石の日 (記念日 1月4日)

石の日

「い(1)し(4)」の語呂合わせから生まれた1月4日の「石の日」。「ストーンズデー」とも呼ばれています。制定した団体や詳しい経緯は定かではありませんが、この日にお地蔵様や狛犬、墓石などに触れると願いが叶うという言い伝えが広まっています。石や岩は古来より、神様が宿る場所として日本人に大切にされてきました。各地の神社でも、社殿とは別に石そのものが祀られているケースは珍しくなく、それだけ石は信仰の対象として特別な位置を占めてきたものです。広辞苑によれば、石とは「岩より小さく、砂よりも大きい鉱物質のかたまり」のこと。何らかの原因で岩が砕け、小さくなったものを指し、さらに小さいものは「小石」と呼ばれます。日常にありふれた存在ですが、その定義を改めて確認するとなかなか興味深いものがあります。

日本各地には「夜泣き石」と呼ばれる石にまつわる伝説が残っています。夜になると石から泣き声が聞こえるとか、子どもの夜泣きがその石に祈ると収まるとか、地域によって内容はさまざまです。石が単なる鉱物ではなく、人々の祈りや畏怖を受け止めてきた存在であることを、これらの伝説はよく物語っています。

静岡県の小夜の中山(現・掛川市)にある「子育て飴の夜泣き石」は、その代表格として知られています。旅人が亡くなった後、石の中から赤ちゃんの泣き声がしたという伝説で、東海道を旅する人々に語り継がれてきました。石一つに物語が宿るのが、日本の石信仰の面白さです。

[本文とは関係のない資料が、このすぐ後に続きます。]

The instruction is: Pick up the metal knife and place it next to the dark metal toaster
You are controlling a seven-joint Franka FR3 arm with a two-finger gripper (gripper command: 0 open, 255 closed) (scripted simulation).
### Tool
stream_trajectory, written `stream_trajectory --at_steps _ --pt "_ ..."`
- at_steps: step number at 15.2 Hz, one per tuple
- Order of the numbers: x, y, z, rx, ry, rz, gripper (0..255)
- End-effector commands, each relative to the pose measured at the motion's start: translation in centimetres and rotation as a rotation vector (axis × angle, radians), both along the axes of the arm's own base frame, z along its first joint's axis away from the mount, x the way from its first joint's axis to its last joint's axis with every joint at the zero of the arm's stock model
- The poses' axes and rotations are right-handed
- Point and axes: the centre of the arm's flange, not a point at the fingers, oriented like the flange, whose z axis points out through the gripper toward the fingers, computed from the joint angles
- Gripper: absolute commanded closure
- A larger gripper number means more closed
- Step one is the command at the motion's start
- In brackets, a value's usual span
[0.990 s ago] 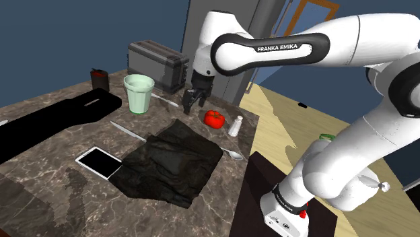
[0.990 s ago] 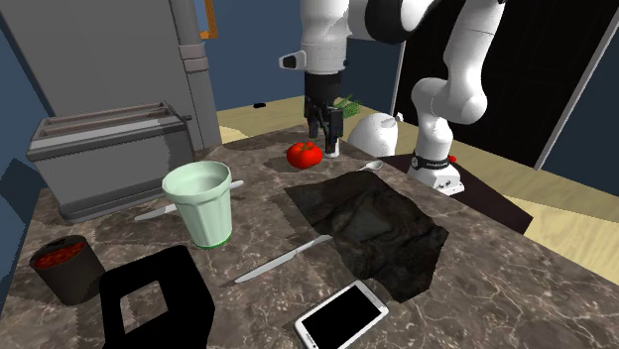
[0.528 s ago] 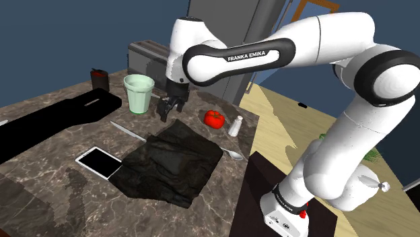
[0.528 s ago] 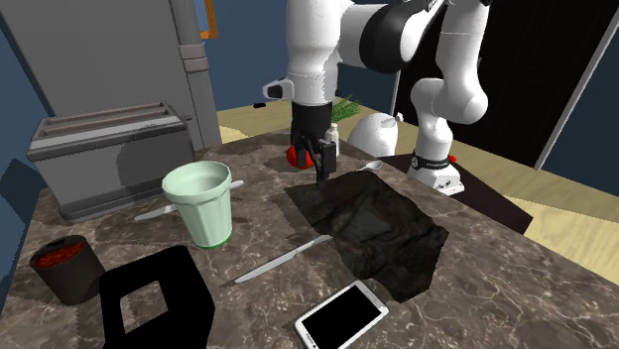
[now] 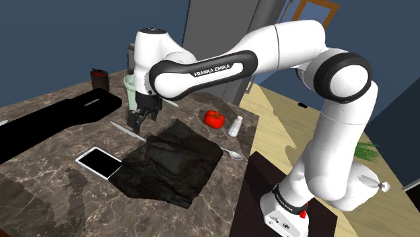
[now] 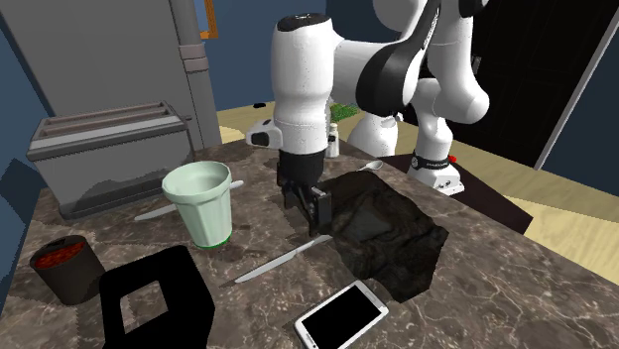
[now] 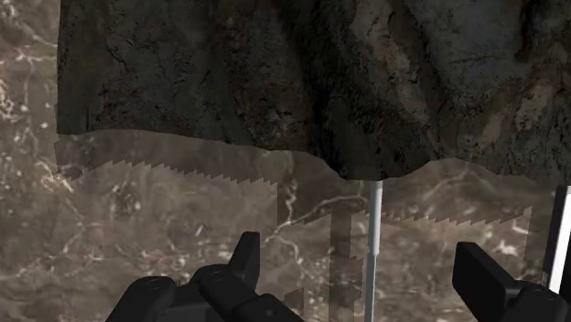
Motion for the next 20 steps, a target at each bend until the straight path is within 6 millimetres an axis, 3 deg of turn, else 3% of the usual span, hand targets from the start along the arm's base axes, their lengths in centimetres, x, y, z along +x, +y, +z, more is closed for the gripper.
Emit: stream_trajectory --at_steps 1,9,17,18,20 --pt "0.7 2.4 -1.4 -0.003 -0.003 0.024 0" --pt "0.8 2.3 -5.4 -0.003 -0.003 0.024 0" --pt "0.8 2.3 -5.4 -0.003 -0.003 0.024 0" --pt "0.8 2.3 -5.4 -0.003 -0.003 0.024 255" --pt "0.8 2.3 -5.4 -0.003 -0.003 0.024 255"
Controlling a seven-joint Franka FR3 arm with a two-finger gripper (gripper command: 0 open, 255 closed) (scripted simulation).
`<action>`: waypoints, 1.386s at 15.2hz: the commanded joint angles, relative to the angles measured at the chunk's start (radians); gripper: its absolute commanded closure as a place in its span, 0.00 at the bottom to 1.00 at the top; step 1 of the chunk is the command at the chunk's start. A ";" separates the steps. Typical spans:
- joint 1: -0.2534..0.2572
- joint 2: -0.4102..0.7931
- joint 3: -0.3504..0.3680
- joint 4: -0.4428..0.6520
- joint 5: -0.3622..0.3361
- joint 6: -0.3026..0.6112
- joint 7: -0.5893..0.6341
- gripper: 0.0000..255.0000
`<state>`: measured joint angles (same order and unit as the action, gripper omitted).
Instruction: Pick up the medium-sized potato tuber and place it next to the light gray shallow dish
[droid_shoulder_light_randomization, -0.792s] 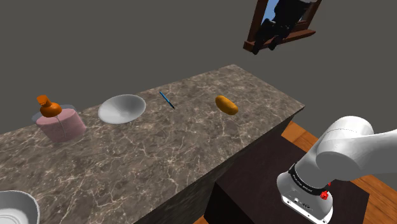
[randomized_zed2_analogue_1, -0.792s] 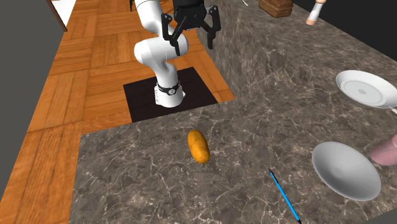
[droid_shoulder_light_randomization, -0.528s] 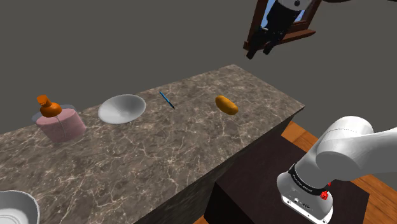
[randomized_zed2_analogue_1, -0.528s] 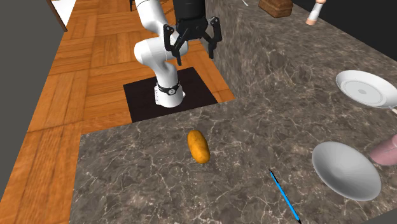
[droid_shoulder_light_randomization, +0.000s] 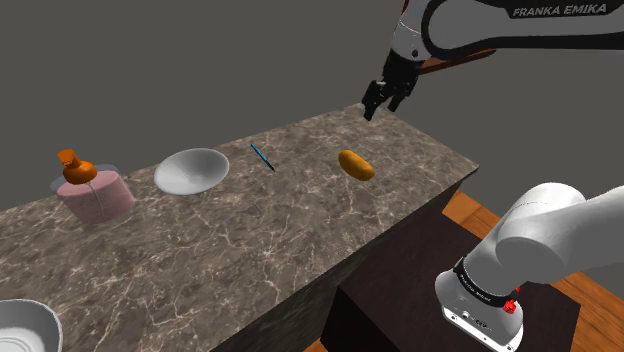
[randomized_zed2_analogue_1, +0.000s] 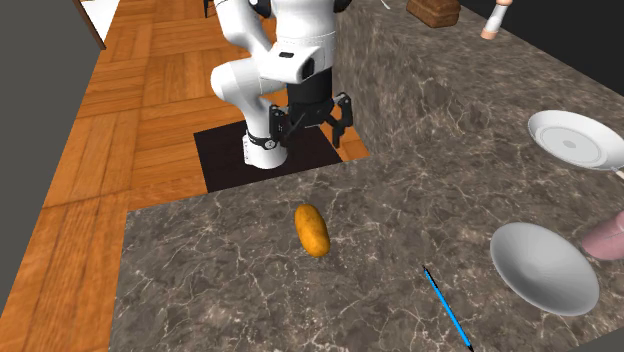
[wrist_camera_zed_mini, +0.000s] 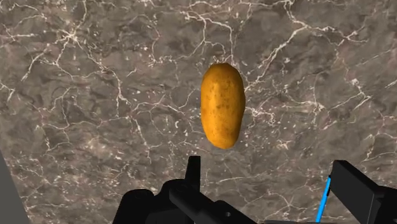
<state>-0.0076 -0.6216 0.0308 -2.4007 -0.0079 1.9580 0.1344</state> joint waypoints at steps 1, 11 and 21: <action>-0.004 0.061 0.001 -0.013 -0.006 0.055 0.001 0.00; -0.029 0.381 0.000 -0.023 -0.047 0.288 0.014 0.00; -0.039 0.547 -0.003 -0.041 -0.073 0.444 0.028 0.00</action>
<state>-0.0451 -0.0825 0.0291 -2.4363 -0.0797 2.3890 0.1641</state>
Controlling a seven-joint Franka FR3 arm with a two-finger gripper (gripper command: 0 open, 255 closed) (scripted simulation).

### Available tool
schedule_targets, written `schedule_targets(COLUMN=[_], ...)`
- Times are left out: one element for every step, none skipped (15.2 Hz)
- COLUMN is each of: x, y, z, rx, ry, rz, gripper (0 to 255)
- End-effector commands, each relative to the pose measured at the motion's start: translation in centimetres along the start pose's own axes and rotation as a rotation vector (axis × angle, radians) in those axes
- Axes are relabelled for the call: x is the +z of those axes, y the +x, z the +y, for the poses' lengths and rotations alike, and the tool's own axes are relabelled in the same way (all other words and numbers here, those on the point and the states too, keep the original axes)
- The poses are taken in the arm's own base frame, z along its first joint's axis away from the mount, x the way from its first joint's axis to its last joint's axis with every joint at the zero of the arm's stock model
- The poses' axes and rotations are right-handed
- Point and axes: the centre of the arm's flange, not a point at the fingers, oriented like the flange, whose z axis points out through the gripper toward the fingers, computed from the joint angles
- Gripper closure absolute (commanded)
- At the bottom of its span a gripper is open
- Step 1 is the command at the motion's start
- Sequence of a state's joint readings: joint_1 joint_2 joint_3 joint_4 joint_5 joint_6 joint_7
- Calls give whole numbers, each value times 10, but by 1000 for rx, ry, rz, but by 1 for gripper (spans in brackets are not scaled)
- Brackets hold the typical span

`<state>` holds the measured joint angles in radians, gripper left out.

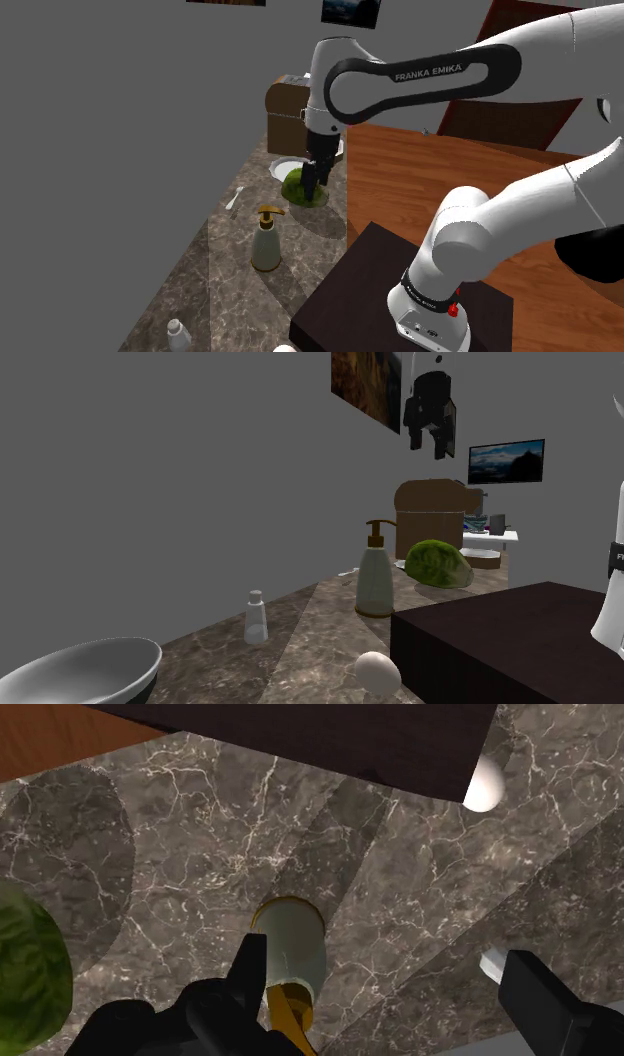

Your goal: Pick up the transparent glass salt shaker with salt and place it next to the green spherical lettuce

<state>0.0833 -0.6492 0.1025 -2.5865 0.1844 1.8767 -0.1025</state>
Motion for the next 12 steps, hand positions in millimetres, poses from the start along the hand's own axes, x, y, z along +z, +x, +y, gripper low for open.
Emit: schedule_targets(x=[19, 29, 39, 49, 59, 69, 78, 88, 98, 107, 117, 126], y=[9, 14, 19, 24, 29, 34, 39, 44, 49, 54, 59, 64], z=[-10, -16, -22, -28, -34, -40, -47, -53, -60, -66, -73, -79], rx=[-21, -32, -42, -53, -64, -74, -85, -95, -106, -117, -127, -138], ry=[2, 4, 5, 6, 7, 8, 10, 11, 12, 13, 14, 15], rz=[17, 24, 30, 37, 44, 51, 58, 65, 71, 78, 85, 92], gripper=[0, 0, 0, 0, 0, 0, 0, 0, 0, 0, 0, 0])
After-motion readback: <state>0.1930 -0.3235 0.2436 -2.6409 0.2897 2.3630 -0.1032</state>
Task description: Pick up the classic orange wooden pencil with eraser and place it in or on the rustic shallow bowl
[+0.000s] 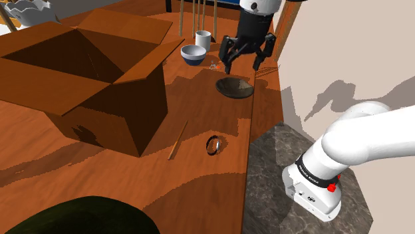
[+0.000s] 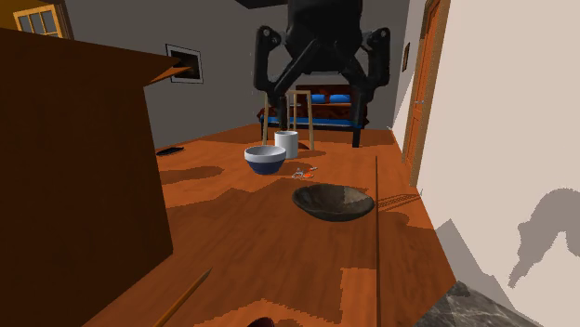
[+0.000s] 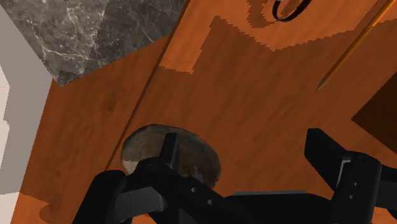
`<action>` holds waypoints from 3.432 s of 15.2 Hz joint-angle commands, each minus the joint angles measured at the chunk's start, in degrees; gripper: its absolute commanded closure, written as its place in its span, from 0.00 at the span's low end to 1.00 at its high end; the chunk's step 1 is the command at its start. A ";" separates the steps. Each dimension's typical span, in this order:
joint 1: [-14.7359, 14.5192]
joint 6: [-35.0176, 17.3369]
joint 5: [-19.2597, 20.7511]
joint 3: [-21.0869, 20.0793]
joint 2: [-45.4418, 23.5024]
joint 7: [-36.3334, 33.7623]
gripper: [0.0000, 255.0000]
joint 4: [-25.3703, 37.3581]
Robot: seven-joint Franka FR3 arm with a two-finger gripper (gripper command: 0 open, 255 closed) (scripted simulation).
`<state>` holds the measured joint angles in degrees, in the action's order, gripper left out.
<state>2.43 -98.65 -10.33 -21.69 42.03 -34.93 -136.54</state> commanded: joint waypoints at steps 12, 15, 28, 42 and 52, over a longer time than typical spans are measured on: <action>6.88 -6.69 -2.02 -24.53 -21.97 -35.81 0.00 8.52; 9.62 -8.62 1.94 -30.77 -31.03 -46.08 0.00 12.36; 5.35 -14.32 19.45 -33.81 -56.88 -71.56 0.00 18.91; 5.18 -15.44 19.91 -33.59 -57.33 -71.88 1.00 18.05; 6.43 -12.20 17.39 -34.77 -54.53 -70.26 1.00 19.65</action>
<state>8.63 -111.55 7.58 -56.23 -13.06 -105.50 -117.23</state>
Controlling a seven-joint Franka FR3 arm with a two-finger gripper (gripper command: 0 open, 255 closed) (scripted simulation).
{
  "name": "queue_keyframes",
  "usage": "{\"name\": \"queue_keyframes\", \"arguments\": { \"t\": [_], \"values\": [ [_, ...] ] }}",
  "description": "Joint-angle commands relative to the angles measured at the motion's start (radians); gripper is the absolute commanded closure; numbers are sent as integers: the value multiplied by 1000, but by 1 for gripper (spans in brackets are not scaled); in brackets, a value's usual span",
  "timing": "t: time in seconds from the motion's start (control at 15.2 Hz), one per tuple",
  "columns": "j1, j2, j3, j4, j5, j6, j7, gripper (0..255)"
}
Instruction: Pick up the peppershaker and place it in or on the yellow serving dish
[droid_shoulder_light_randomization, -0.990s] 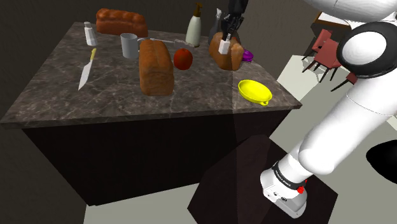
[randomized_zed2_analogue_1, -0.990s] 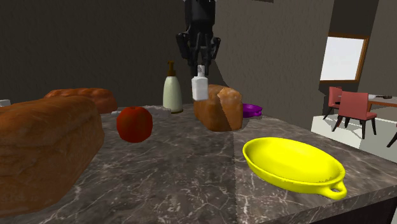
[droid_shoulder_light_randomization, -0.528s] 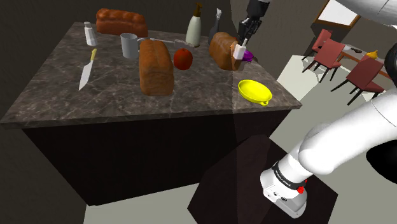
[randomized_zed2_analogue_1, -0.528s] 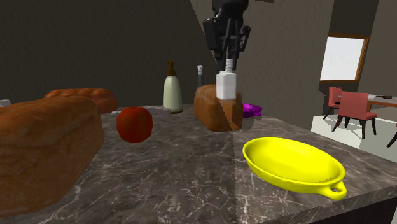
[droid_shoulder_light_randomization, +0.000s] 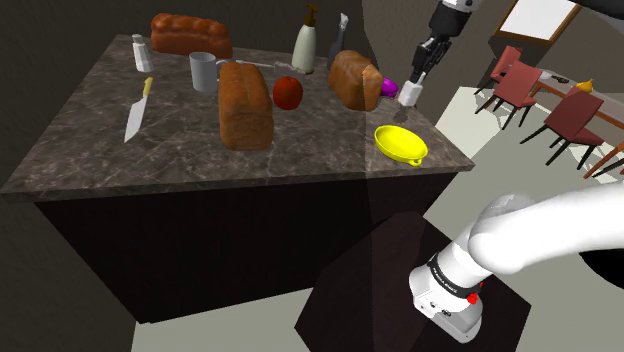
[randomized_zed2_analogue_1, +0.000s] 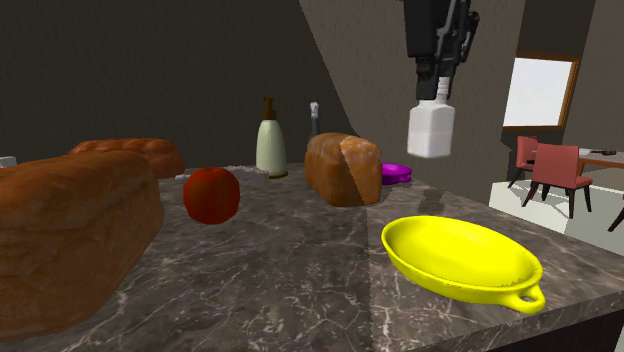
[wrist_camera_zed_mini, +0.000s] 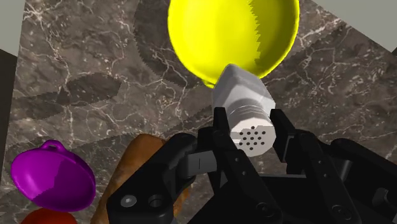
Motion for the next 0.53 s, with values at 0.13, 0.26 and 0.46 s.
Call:
{"name": "queue_keyframes", "arguments": {
  "t": [0.13,0.26,0.46],
  "values": [
    [-13,-116,-4,-82,-16,-33,-13,255],
    [-14,-127,-5,-117,-17,-8,-11,255],
    [-16,-141,-7,-169,-20,29,-8,255]
  ]
}}
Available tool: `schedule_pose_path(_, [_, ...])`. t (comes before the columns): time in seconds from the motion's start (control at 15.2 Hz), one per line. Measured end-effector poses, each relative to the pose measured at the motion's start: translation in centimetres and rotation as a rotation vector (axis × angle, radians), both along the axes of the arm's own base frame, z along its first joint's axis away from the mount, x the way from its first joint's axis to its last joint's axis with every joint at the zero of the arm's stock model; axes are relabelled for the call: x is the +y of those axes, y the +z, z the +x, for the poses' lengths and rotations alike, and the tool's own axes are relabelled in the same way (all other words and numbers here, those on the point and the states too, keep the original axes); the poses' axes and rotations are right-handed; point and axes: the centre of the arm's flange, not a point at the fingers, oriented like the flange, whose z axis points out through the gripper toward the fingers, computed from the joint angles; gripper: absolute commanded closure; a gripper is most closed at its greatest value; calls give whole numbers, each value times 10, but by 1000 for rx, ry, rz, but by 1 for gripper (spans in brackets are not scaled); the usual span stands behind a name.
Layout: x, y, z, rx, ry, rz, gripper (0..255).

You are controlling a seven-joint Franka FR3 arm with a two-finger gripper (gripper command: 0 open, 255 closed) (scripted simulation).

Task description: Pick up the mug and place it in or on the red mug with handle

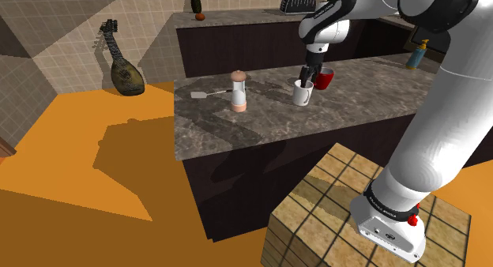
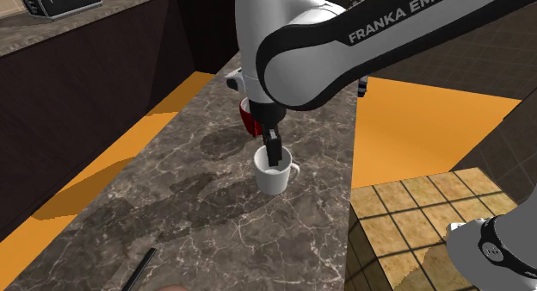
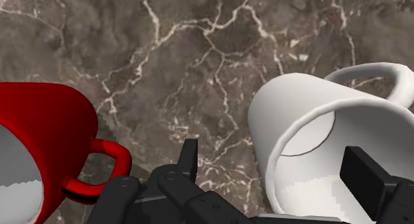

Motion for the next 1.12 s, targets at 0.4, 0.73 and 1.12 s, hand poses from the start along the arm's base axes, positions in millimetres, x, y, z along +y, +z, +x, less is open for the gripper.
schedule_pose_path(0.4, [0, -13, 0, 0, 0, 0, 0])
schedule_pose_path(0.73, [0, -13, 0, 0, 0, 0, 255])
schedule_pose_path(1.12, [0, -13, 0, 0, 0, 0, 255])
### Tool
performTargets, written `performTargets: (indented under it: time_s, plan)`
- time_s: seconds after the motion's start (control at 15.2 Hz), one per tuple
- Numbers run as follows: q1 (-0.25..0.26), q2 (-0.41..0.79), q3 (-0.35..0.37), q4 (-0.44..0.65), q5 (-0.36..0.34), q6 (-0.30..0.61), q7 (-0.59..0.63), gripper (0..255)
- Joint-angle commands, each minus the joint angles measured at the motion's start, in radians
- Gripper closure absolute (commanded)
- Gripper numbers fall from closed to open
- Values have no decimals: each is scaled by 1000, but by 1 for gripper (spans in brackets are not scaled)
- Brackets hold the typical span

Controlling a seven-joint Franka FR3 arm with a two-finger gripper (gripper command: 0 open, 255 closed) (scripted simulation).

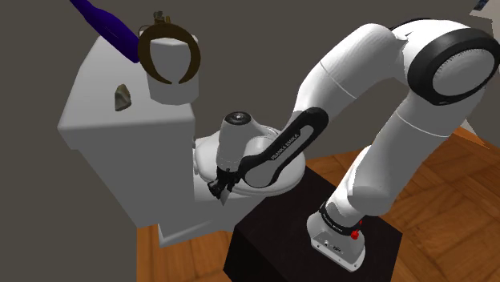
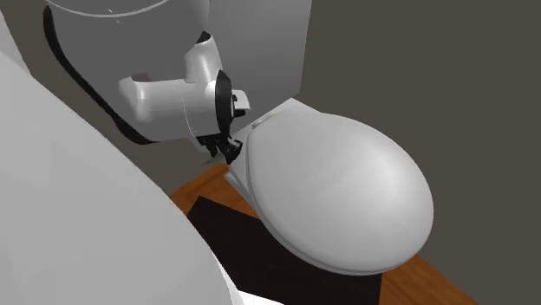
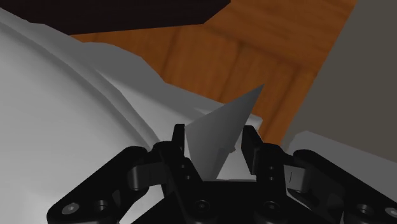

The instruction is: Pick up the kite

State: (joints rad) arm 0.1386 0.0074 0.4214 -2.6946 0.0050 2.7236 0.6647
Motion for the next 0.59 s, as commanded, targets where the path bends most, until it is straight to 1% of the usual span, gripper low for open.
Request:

現代でも、パワーストーンとして天然石を身につける習慣は広く定着しています。水晶や翡翠、アメジストなど、それぞれの石に意味を見出し、お守りとして携える文化は、石への信仰が形を変えて続いているともいえます。石の日は、足元に転がっているような石の存在を、少し違う目で見直してみるきっかけになるかもしれません。